_TASK REQUIREMENTS_
Nothing outside the stretch is wanted. Repeat exactly the lines of the listing below from the one that contains "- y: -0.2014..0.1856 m" through the one that contains "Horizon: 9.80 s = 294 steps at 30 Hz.", both ends included.

[EXTRACTED RECORDS]

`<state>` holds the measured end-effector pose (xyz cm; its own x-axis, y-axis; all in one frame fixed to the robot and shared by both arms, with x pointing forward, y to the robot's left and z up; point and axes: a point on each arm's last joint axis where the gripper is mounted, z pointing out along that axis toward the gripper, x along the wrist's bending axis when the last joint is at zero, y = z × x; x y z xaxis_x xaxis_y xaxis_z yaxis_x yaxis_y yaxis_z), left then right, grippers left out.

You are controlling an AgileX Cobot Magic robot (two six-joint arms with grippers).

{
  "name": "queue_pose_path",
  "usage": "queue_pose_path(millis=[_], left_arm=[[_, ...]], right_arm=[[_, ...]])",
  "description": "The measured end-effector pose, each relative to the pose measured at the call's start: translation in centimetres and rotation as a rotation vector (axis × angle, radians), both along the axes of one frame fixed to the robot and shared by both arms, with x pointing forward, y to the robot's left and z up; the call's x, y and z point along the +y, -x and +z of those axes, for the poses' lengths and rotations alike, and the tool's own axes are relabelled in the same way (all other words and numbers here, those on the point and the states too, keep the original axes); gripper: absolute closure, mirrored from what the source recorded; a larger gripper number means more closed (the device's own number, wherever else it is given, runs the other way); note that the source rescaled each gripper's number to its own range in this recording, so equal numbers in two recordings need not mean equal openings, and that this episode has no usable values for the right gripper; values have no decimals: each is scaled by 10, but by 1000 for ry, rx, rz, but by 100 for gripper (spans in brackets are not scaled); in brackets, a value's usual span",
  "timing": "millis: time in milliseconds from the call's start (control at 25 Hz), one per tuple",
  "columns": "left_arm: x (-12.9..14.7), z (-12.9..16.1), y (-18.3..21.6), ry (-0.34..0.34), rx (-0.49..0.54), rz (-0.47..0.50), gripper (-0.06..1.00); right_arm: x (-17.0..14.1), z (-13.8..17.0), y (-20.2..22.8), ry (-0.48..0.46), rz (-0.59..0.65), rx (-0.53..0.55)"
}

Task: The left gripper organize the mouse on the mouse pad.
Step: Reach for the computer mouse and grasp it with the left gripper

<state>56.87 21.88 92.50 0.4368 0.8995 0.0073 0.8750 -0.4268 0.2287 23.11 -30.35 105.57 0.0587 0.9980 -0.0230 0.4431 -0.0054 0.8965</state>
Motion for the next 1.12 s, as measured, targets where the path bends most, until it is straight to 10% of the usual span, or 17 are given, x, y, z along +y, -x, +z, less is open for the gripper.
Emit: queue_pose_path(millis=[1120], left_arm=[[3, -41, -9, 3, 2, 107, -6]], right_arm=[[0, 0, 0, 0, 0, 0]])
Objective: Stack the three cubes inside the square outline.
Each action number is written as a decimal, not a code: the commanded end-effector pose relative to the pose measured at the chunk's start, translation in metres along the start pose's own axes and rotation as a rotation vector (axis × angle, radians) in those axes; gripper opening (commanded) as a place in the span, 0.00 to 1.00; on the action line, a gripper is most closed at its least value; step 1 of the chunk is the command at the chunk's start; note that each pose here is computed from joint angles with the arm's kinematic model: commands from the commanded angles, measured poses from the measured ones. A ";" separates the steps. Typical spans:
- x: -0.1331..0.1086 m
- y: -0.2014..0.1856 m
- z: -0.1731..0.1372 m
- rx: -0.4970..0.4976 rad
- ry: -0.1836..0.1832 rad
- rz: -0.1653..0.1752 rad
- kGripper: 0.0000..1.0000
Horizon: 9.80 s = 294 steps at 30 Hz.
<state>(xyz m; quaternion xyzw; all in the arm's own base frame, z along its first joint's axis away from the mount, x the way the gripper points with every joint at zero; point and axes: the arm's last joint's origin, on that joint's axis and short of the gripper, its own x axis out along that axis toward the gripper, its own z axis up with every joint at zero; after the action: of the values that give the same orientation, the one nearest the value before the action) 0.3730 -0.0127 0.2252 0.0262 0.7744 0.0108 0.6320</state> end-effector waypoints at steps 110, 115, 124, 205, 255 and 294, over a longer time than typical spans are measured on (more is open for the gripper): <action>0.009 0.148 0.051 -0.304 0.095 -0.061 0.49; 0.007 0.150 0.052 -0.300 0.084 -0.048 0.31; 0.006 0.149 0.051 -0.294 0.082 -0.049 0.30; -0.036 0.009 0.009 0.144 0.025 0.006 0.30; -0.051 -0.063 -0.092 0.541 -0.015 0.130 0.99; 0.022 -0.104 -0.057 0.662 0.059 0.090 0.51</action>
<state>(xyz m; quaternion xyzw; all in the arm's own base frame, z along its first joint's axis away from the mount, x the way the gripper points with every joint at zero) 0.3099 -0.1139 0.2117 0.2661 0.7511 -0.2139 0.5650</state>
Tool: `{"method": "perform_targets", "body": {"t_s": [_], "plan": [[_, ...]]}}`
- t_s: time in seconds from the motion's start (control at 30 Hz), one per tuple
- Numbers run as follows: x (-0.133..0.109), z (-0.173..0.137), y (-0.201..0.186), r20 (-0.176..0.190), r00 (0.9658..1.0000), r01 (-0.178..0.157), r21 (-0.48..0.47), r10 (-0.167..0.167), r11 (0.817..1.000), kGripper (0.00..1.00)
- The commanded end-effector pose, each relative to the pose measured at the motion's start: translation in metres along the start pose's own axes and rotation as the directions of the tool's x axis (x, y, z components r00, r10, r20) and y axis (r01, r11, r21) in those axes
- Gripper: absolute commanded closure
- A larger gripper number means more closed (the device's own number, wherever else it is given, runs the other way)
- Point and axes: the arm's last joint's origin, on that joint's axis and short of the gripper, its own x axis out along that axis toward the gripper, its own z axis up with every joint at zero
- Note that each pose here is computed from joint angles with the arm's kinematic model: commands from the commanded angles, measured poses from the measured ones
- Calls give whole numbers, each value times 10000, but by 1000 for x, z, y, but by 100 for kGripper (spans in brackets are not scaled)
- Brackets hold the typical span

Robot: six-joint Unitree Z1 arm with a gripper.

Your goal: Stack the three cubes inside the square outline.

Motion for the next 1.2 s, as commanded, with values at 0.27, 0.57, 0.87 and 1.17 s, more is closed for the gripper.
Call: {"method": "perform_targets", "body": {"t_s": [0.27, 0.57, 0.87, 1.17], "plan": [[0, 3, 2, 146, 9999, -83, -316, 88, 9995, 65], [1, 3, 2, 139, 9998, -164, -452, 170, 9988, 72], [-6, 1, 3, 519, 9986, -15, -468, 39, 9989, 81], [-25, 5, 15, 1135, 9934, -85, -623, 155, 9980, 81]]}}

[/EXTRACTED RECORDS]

_ANSWER_
- y: -0.2014..0.1856 m
- z: -0.1731..0.1372 m
- rx: -0.4970..0.4976 rad
- ry: -0.1836..0.1832 rad
- rz: -0.1653..0.1752 rad
- kGripper: 0.0000..1.0000
Horizon: 9.80 s = 294 steps at 30 Hz.

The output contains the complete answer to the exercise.